KEY POINTS:
The Crown has lost its bid to seize a $1.625 million Makarora farm and a Hughes-500 helicopter linked to South Westland helicopter pilot Harvey Hutton who was jailed last year on charges of greenstone theft.
Hutton, 48, was found guilty by a jury in the Dunedin District Court in August 2005 on two charges of stealing Ngai Tahu greenstone (pounamu) from the Cascade Plateau in South Westland between October 1997 and May 2004.
Last May he was sentenced to 18 months jail, with leave to apply for home detention, and was ordered to pay $300,000 reparation to Ngai Tahu.
Three months later, lawyers for the Solicitor-General applied to have the farm and the helicopter seized as "tainted property" under the 1991 Proceeds of Crime Act.
But in a written decision this week, Judge John Macdonald found that, although the farm had a connection with the greenstone theft offences, it was not "tainted".

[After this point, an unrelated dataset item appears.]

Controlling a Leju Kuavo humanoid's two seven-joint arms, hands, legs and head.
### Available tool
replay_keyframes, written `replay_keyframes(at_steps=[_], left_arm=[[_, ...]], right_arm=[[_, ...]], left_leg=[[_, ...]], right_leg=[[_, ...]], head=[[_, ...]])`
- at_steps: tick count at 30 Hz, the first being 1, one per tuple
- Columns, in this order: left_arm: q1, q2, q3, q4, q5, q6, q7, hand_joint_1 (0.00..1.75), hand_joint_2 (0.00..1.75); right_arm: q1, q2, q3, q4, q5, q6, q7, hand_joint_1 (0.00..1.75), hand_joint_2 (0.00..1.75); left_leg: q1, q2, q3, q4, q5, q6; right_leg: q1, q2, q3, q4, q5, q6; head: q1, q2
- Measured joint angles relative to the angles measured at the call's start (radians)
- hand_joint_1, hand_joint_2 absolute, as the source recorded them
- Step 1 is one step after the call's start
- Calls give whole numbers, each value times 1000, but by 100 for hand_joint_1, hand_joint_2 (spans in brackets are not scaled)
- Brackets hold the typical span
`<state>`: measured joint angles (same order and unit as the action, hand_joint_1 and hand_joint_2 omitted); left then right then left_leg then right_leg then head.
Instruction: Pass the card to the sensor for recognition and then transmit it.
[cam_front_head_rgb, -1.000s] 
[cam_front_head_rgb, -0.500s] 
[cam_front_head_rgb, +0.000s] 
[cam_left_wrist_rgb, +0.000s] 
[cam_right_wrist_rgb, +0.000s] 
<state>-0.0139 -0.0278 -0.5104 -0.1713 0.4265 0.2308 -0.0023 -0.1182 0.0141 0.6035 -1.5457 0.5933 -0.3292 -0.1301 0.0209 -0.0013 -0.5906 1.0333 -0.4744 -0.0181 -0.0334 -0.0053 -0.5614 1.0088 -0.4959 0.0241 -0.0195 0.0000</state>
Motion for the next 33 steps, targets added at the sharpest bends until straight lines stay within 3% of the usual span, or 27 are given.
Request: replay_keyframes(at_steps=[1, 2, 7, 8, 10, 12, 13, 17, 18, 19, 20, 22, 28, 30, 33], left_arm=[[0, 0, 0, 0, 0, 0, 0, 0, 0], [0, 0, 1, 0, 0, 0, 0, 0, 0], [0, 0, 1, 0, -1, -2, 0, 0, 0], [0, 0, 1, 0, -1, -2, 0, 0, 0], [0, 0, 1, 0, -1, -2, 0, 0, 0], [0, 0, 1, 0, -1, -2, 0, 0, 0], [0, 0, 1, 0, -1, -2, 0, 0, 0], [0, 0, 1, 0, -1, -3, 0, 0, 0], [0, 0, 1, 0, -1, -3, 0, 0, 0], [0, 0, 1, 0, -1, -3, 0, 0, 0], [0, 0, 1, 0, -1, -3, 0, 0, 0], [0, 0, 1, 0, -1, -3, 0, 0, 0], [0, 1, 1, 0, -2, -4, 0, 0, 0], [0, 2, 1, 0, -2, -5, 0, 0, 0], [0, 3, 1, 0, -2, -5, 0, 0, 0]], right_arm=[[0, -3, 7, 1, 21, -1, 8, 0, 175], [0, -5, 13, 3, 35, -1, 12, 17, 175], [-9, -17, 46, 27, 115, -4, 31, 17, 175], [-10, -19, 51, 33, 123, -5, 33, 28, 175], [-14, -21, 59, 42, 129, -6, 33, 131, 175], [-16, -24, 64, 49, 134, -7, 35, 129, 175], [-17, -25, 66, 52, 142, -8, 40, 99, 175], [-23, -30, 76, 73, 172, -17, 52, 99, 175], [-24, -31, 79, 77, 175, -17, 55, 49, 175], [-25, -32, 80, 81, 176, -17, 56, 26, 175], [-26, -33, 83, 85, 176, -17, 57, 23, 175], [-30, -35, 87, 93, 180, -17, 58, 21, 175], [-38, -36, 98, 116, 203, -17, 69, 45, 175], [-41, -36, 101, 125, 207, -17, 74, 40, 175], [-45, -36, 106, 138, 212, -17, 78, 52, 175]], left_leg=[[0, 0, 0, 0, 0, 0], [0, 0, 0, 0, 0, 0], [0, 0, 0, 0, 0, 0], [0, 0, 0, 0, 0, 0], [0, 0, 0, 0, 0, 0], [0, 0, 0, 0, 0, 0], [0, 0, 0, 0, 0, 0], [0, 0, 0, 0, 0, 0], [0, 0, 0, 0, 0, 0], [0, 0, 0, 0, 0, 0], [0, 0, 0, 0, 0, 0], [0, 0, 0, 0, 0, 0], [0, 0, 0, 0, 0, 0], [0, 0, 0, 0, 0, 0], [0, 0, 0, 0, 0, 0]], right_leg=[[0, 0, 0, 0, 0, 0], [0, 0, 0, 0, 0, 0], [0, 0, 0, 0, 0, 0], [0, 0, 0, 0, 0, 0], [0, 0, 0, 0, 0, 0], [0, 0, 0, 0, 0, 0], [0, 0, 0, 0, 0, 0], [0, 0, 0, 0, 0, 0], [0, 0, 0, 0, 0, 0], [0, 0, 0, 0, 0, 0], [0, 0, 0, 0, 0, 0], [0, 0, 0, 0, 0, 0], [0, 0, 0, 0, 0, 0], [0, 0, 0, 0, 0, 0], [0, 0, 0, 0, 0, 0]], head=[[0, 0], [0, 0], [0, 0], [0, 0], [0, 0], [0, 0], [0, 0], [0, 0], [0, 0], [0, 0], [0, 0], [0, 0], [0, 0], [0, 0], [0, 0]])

Stolen pounamu had been stored at the farm, but "the fact remains that the offence of theft was already complete before any of the pounamu reached the Makarora property", the judge said.
If he was wrong about the farm not being "tainted property", he would not have ordered forfeiture as that would have been a disproportionate penalty, the judge said.
Both the property and the helicopter are owned by the Hutton Nolan Family Trust of which Hutton is one of the beneficiaries, and both are leased to Back Country Helicopters Ltd, a company in which the trust owns 998 of the 1000 shares.
If he ordered forfeiture of the farm and the helicopter, the total value of the forfeit property would be approximately $2.5 million, Judge Macdonald said. Taking into account the loans of about $1.153 million secured against the Trust property, its equity in the Makarora farm and the helicopter was approximately $1.012 million.
The helicopter's accepted value was $864,000 and forfeiture would also amount to a disproportionate penalty, Judge Macdonald said.
Crown lawyers Anne Toohey and Zannah Johnston of Christchurch had argued the Makarora property was tainted because it had made the theft easier by providing a location for storing and selling the pounamu.
Defence counsel Colin Withnall QC accepted the pounamu had been carried to Makarora, but argued the offences were complete when the pounamu was removed from the Cascade Plateau.